**Your instructions:**
Given the listing below, write out exactly the lines starting with the line that has "<point>432,189</point>" and going on through the line that has "<point>481,204</point>", both kept.

**Information given:**

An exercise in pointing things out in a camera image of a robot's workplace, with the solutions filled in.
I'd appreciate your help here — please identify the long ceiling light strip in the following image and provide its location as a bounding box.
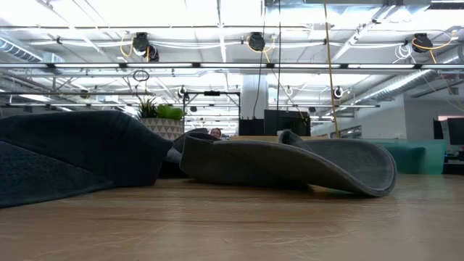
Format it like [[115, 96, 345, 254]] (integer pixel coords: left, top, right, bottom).
[[0, 62, 464, 71]]

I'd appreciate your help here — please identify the silver ventilation duct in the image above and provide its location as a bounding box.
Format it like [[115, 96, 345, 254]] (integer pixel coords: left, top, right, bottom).
[[357, 68, 442, 105]]

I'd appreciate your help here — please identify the black cable with coil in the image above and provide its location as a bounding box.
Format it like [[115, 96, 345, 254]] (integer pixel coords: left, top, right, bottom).
[[275, 0, 283, 132]]

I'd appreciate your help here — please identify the black ceiling cable reel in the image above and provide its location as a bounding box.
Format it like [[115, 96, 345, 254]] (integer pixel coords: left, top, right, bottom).
[[247, 31, 267, 52], [412, 33, 435, 54], [130, 31, 160, 63]]

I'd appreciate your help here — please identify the black monitor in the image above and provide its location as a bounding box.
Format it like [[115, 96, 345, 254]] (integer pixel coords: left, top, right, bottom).
[[433, 118, 444, 141], [446, 117, 464, 146], [238, 117, 265, 137], [263, 109, 312, 137]]

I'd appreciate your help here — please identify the black background workstation frame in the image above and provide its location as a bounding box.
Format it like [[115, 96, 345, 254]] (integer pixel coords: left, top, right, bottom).
[[182, 90, 242, 126]]

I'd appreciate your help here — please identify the green translucent plastic bin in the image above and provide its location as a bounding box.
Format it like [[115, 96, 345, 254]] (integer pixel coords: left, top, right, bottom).
[[362, 138, 448, 175]]

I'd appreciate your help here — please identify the yellow cable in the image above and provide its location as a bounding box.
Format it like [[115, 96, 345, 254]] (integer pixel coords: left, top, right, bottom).
[[323, 0, 341, 139]]

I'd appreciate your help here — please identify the potted succulent in patterned pot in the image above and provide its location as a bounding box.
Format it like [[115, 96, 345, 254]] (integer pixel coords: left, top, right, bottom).
[[136, 94, 186, 141]]

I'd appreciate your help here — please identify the gray baseball cap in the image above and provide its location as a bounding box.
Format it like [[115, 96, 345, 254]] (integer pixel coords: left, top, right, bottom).
[[178, 129, 398, 199], [159, 127, 220, 179]]

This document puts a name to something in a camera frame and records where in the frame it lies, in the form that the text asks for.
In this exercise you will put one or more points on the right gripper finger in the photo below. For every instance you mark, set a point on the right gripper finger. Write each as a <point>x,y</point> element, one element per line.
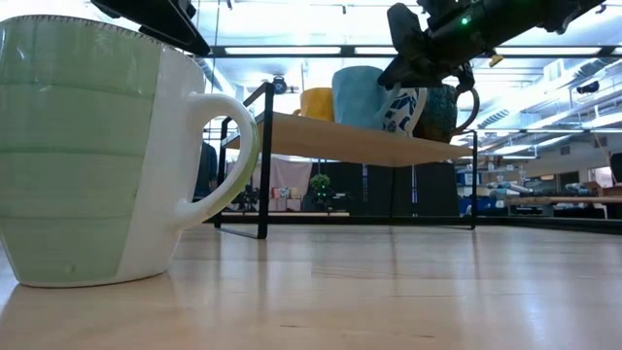
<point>403,34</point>
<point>408,73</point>

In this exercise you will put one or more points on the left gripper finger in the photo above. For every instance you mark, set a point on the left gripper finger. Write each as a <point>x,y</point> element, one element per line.
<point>146,10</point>
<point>184,41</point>

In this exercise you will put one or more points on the blue white floral mug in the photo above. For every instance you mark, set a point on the blue white floral mug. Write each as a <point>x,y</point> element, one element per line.
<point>403,114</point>

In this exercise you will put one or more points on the dark teal speckled mug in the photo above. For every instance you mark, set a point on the dark teal speckled mug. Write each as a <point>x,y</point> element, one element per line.
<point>439,116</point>

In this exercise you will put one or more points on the light blue mug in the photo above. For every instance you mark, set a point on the light blue mug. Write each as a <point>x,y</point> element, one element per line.
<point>357,97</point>

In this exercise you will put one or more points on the yellow mug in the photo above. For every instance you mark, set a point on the yellow mug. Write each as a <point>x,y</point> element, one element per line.
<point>318,104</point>

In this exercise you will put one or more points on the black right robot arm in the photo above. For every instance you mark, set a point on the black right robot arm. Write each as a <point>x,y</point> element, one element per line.
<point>534,14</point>

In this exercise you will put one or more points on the black light bar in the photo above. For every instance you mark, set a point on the black light bar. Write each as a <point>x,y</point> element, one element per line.
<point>347,50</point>

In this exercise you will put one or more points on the black panel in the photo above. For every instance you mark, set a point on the black panel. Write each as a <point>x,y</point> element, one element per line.
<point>432,189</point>

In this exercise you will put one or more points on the small green plant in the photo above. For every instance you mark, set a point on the small green plant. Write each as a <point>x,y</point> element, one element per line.
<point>320,181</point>

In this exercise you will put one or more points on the blue storage bins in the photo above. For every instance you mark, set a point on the blue storage bins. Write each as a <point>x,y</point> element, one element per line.
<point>481,204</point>

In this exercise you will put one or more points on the green and white mug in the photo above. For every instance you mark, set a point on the green and white mug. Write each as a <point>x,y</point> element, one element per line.
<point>73,146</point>

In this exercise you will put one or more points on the pink hanging cloth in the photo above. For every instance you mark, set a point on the pink hanging cloth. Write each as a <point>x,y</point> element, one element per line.
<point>291,175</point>

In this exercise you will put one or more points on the wooden background table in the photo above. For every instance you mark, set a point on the wooden background table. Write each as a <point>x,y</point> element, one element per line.
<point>559,199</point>

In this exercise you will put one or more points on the wooden shelf with black frame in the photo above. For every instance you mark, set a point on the wooden shelf with black frame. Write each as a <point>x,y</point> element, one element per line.
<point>350,141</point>

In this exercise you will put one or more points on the black metal table frame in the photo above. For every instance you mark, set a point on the black metal table frame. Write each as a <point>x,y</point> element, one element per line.
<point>534,223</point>

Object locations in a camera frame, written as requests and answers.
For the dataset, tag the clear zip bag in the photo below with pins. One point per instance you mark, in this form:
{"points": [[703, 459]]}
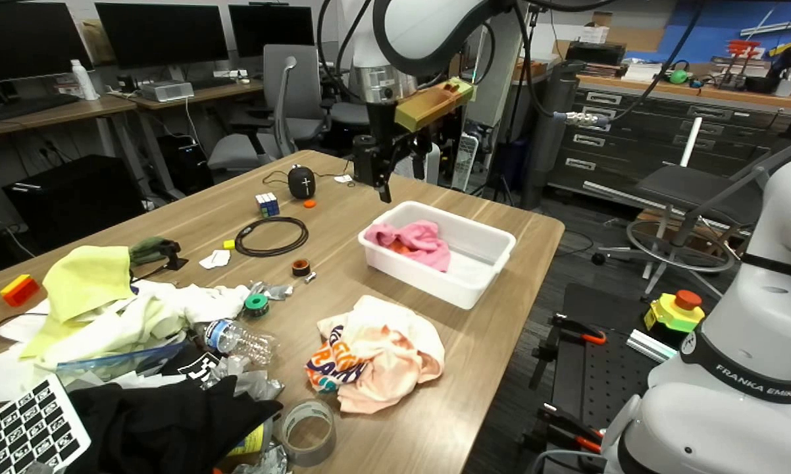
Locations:
{"points": [[119, 362]]}

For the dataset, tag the row of wooden desks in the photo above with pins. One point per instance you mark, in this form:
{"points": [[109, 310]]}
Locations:
{"points": [[53, 115]]}

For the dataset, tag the row of monitors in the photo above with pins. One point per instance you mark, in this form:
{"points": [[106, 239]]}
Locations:
{"points": [[158, 33]]}

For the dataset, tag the clear plastic water bottle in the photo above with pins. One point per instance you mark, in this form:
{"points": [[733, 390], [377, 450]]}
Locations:
{"points": [[237, 339]]}

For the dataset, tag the dark green cloth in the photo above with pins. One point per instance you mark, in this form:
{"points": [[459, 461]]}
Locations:
{"points": [[145, 250]]}

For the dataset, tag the silver box device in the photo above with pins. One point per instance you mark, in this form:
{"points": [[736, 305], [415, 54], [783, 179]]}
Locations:
{"points": [[166, 91]]}

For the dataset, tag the aluminium profile bar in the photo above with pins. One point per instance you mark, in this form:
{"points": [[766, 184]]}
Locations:
{"points": [[652, 345]]}

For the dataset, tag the peach printed cloth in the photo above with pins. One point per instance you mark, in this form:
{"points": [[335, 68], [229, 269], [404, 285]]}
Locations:
{"points": [[389, 355]]}

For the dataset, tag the heap of white cloths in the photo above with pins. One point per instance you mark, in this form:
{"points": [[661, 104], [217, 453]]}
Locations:
{"points": [[172, 306]]}

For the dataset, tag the black orange clamp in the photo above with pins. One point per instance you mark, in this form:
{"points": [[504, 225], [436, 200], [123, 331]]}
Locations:
{"points": [[580, 332], [566, 428]]}

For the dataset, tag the green headphones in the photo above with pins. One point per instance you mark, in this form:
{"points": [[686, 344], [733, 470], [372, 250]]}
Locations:
{"points": [[678, 76]]}

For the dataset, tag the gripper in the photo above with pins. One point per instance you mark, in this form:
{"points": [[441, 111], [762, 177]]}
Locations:
{"points": [[382, 122]]}

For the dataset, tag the crumpled silver foil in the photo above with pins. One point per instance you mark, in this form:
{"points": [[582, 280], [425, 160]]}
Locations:
{"points": [[254, 385]]}

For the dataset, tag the grey duct tape roll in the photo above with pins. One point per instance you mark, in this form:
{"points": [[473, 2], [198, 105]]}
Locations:
{"points": [[289, 434]]}

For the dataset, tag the crumpled silver foil wrapper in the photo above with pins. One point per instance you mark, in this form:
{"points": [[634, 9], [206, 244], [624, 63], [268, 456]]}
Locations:
{"points": [[274, 290]]}

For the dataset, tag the pink cloth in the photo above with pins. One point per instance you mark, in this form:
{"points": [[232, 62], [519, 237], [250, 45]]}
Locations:
{"points": [[422, 242]]}

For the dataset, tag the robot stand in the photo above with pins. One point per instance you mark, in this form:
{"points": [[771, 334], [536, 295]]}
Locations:
{"points": [[599, 382]]}

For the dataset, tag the colour puzzle cube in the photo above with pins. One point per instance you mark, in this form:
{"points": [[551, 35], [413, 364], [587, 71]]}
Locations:
{"points": [[268, 205]]}

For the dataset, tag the black cloth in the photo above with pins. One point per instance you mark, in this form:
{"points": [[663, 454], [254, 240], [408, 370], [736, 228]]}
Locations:
{"points": [[165, 428]]}

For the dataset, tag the checkered calibration board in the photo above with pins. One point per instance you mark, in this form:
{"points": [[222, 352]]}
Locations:
{"points": [[24, 428]]}

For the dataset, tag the dark drawer cabinet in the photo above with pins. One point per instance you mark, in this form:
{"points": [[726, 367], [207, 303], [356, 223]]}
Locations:
{"points": [[645, 138]]}

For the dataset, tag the small orange black tape roll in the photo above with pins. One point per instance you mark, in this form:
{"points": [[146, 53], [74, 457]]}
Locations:
{"points": [[301, 268]]}

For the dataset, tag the black keyboard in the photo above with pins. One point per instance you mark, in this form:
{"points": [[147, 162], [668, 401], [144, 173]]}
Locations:
{"points": [[27, 106]]}

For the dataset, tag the white spray bottle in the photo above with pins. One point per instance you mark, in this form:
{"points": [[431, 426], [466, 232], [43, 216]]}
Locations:
{"points": [[83, 82]]}

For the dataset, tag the orange and yellow block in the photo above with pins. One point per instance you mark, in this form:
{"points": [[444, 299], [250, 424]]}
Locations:
{"points": [[19, 290]]}

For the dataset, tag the black handheld scanner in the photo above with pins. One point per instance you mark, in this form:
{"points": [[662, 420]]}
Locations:
{"points": [[172, 253]]}

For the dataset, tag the small silver cylinder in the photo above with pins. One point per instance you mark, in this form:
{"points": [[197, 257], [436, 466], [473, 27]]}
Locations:
{"points": [[310, 277]]}

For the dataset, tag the black drafting stool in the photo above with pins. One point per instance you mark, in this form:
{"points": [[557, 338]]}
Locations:
{"points": [[691, 191]]}

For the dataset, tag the black printer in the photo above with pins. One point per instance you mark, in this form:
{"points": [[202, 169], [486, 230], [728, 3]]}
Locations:
{"points": [[596, 52]]}

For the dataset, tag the orange cloth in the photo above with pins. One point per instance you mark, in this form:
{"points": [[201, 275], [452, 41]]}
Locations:
{"points": [[401, 249]]}

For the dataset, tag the white plastic bin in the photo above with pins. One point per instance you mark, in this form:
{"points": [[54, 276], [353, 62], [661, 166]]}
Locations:
{"points": [[474, 257]]}

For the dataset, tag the black cylinder post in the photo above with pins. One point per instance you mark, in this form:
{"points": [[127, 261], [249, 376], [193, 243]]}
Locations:
{"points": [[550, 131]]}

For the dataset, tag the yellow can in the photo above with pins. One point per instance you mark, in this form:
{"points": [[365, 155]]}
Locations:
{"points": [[254, 440]]}

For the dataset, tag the black round speaker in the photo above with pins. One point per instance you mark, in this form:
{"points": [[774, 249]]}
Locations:
{"points": [[301, 182]]}

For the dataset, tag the white tower heater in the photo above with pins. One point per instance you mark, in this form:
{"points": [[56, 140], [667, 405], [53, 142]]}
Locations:
{"points": [[464, 161]]}

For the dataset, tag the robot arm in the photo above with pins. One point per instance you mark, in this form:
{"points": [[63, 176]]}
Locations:
{"points": [[757, 316]]}

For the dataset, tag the black computer tower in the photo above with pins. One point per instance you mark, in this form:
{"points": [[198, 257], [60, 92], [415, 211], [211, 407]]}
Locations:
{"points": [[73, 197]]}

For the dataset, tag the yellow cloth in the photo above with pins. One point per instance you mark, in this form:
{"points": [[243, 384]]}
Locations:
{"points": [[86, 283]]}

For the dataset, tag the yellow emergency stop button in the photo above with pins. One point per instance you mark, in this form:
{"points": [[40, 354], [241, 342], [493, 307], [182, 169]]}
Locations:
{"points": [[675, 313]]}

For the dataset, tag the black white printed card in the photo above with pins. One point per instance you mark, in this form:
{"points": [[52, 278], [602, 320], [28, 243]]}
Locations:
{"points": [[195, 365]]}

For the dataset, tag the grey office chair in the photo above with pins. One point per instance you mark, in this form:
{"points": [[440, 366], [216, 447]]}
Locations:
{"points": [[297, 99]]}

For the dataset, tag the green tape roll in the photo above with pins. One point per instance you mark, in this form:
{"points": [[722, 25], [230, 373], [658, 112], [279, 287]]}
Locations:
{"points": [[256, 305]]}

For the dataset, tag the crumpled white paper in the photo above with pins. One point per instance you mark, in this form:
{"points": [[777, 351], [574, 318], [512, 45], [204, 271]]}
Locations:
{"points": [[214, 259]]}

**Answer section:**
<point>432,189</point>

In this exercise you will put one or more points on the small green plant in the photo above. For every instance you mark, set a point on the small green plant. Write each as a <point>x,y</point> element, one element per line.
<point>320,181</point>

In this exercise you will put one or more points on the blue storage bins in the photo above. For every instance you mark, set a point on the blue storage bins. Write each as a <point>x,y</point> element, one element per line.
<point>481,204</point>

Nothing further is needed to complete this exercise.